Etudiez les Veda : lisez, ne serait-ce que les écrits superficiels (qui souvent défigurent la vérité) de nos grands orientalistes, et réfléchissez à ce que vous aurez lu. Voyez les Brahmanes, les hiérophantes égyptiens et les mages chaldéens enseignant, plusieurs milliers d'années avant notre ère, que les dieux eux-mêmes n'avaient été que des mortels (dans des existences précédentes) avant de gagner leur immortalité, en offrant leur sang à leur Dieu Suprême — ou leur chef. Le Livre des Morts égyptien a pour doctrine que l'homme mortel « est devenu un avec les dieux par un mélange d'une vie commune dans le sang commun des deux [espèces d'êtres]. Les mortels ont donné le sang de leurs fils premiers-nés en sacrifice aux dieux. Dans son ouvrage Hinduism [= L'hindouisme] p. 36, le Prof. Monier Williams écrit, en traduisant le Taittiriya Brâhmana : « C'est par le sacrifice que les dieux ont obtenu le ciel ». Et dans le Tandya Brâhmana : « Le Seigneur des créatures (prajâpati) s'offrit en sacrifice aux dieux [...] » Egalement, dans le Satapatha Brâhmana : « Celui qui, sachant cela, sacrifie avec le Purusha-medha, le sacrifice du mâle originel, devient toute chose ».

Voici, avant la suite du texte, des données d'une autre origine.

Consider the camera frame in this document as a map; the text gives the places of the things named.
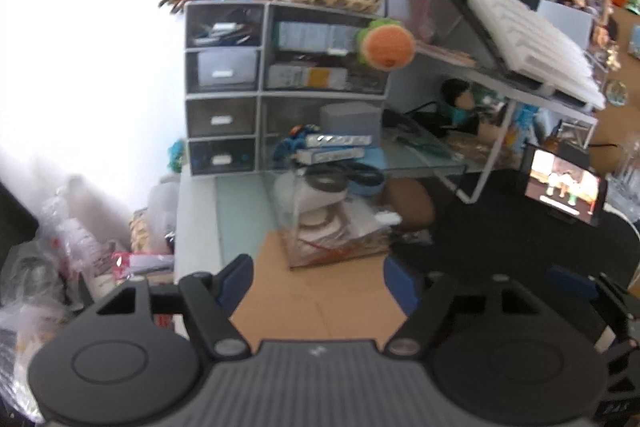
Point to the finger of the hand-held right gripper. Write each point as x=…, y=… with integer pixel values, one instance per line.
x=567, y=281

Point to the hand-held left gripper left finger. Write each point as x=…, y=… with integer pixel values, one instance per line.
x=236, y=279

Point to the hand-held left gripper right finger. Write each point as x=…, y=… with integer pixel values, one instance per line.
x=401, y=282

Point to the clear wide drawer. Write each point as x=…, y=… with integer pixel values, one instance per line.
x=420, y=157

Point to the grey desktop drawer organizer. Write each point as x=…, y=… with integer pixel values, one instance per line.
x=263, y=52

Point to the small grey translucent drawer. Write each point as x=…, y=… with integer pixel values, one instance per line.
x=222, y=157
x=224, y=71
x=222, y=118
x=224, y=26

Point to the wide grey translucent drawer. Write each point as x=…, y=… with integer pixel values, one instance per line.
x=320, y=32
x=320, y=76

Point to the clear plastic box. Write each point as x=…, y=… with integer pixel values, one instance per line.
x=340, y=232

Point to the black desk mat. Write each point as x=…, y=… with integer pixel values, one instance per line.
x=500, y=237

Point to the pink packet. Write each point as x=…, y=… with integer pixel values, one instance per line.
x=142, y=264

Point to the smartphone with lit screen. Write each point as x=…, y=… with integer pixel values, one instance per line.
x=562, y=184

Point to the white tape roll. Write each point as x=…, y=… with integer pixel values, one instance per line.
x=325, y=222

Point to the clear drinking glass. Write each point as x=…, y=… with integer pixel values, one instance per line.
x=625, y=177

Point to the black tape roll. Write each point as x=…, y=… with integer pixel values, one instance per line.
x=326, y=183

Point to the teal crochet item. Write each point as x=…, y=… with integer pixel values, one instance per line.
x=176, y=156

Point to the blue and white flat box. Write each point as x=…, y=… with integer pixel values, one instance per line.
x=327, y=154

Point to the blue toy figure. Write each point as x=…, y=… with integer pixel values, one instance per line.
x=292, y=142

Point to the silver foil packet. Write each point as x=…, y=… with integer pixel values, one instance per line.
x=340, y=140

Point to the blue figurine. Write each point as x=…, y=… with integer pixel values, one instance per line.
x=522, y=124

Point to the grey square box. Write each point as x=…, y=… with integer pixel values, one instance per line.
x=350, y=119

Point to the black haired doll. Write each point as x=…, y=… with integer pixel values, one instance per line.
x=457, y=99

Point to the clear plastic bag pile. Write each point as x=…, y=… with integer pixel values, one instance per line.
x=45, y=267

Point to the glass ball ornament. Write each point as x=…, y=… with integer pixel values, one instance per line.
x=618, y=92

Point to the orange crochet ball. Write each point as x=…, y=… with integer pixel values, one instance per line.
x=389, y=47

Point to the white keyboard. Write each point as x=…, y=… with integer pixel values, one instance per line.
x=535, y=42

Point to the light grey card panel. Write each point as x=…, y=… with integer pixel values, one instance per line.
x=567, y=22

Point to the row of small figurines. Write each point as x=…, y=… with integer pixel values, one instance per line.
x=600, y=2

Chaque fois que j'entends discuter des rites védiques, et les qualifier « de repoussants sacrifices humains », et de cannibalisme (sic), j'ai toujours envie de demander où est la différence. Il y en a une, cependant ; car alors que les chrétiens sont obligés d'accepter, littéralement, le drame allégorique de la crucifixion du Nouveau Testament (lequel, une fois compris, est hautement philosophique), comme celui d'Abraham et d'Isaac (3), le brahmanisme — tout du moins celui des écoles philosophiques — enseigne à ses adhérents que ce sacrifice (païen) du « mâle originel » est un symbole purement allégorique et philosophique. Lus au sens de la lettre morte, les quatre évangiles ne sont que des versions légèrement modifiées de ce que l'Eglise dénonce comme plagiats sataniques (par anticipation) des dogmes chrétiens dans les religions païennes. Le matérialisme a parfaitement le droit de trouver dans tout cela le même culte sensuel, et les mêmes mythes « solaires », que partout ailleurs. En s'en tenant à une analyse el une critique superficielles el aux apparences de la lettre morte, le Prof. Joly (cf. Man before Metals [L'Homme avant les métaux] pp.l89-190) qui ne trouve dans le svastika, la croix ansée et la croix pure et simple, rien d'autre que des symboles sexuels, est justifié à parler comme il le fait.

En constatant que

[…] Le père du feu sacré [en Inde] portait le nom de Tvavhtri, c'est-à-dire le divin charpentier, qui avait fait le svastika et la pramanthâ, dont la friction avait produit l'enfant divin Agni (en latin : Ignis [le feu]), que, d'autre part, sa mère était appelée Mâyâ et que lui-même fut désigné comme Akta (l'oint, χρισός [christos]) après que les

l'auteur a tout à fait le droit de faire les remarques suivantes :

[…] l'étroite ressemblance qui existe entre certaines cérémo­nies du culte d'Agni et certains rites de la religion catholique peut s'expliquer par leur commune origine, au moins jusqu'à un certain point. Dans sa condition d'Akta (oint), Agni suggère l'analogie avec le Christ, Mâyâ avec Marie, sa mère, et Tvashtri avec st Joseph, le charpentier de la Bible.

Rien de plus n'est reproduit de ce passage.